Problem description — From the listing below, output only the lines starting at the line that has "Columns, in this" and ending at the line that has "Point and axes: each", exactly as they appear, ends included.

Stored data —
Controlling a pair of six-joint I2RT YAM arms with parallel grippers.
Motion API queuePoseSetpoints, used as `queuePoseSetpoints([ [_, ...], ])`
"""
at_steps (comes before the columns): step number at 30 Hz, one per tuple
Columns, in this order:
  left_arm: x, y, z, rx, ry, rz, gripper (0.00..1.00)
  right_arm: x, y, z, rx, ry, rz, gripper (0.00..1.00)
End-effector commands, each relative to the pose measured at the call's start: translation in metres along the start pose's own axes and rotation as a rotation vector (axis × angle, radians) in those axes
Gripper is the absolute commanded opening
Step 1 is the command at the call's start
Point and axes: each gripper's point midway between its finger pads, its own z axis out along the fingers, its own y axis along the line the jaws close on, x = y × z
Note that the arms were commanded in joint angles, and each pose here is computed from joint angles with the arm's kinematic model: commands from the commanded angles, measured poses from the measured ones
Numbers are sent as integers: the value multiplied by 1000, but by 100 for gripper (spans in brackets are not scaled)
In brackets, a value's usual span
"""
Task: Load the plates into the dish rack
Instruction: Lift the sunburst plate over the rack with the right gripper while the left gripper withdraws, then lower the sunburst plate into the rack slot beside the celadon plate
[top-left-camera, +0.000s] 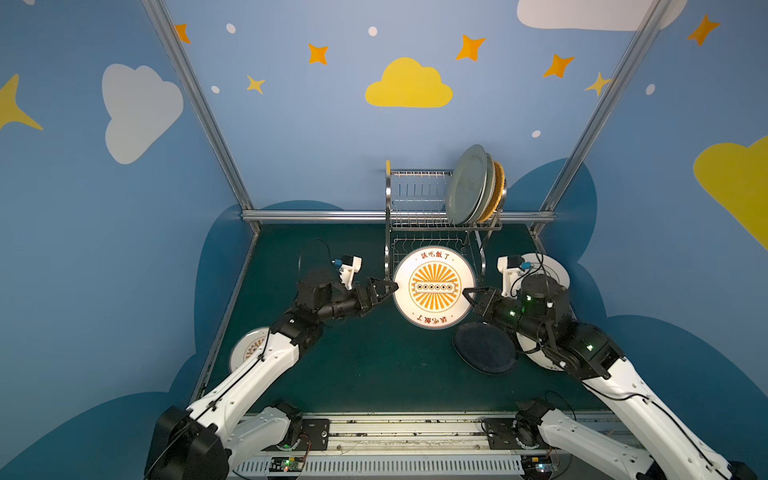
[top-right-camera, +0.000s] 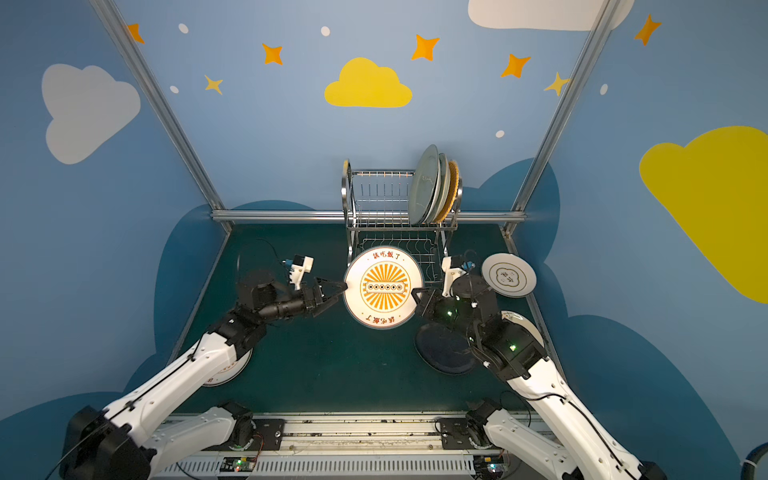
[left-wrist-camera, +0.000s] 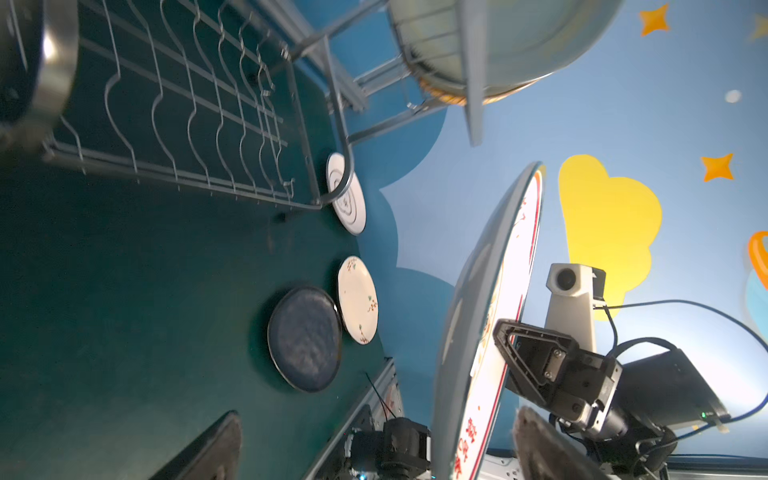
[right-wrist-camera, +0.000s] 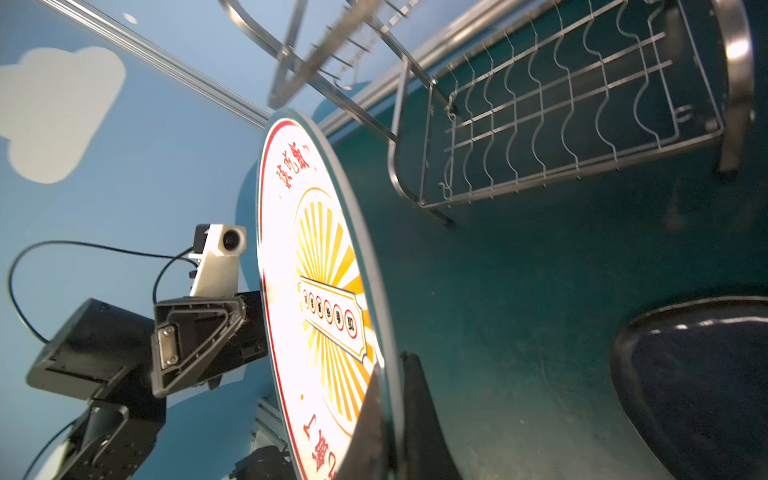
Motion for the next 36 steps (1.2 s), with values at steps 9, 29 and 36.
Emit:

Written solution —
Columns, in this order:
  left_arm: x, y, z, rx, ry, rz, gripper (0.00..1.00)
  right_arm: x, y, z, rx, ry, rz, gripper (0.00..1.00)
End-effector commands, each relative to the pose measured at the call's start: translation in metres along the start pose's own axes and rotation as a rotation vector (axis × angle, radians) in those axes
Gripper is the absolute commanded opening
Step 1 is the command at the call's start
Point and axes: each gripper's point midway between its finger pads, its own z axis out along the fingers, its own y axis along the line the jaws close on, x = y × z

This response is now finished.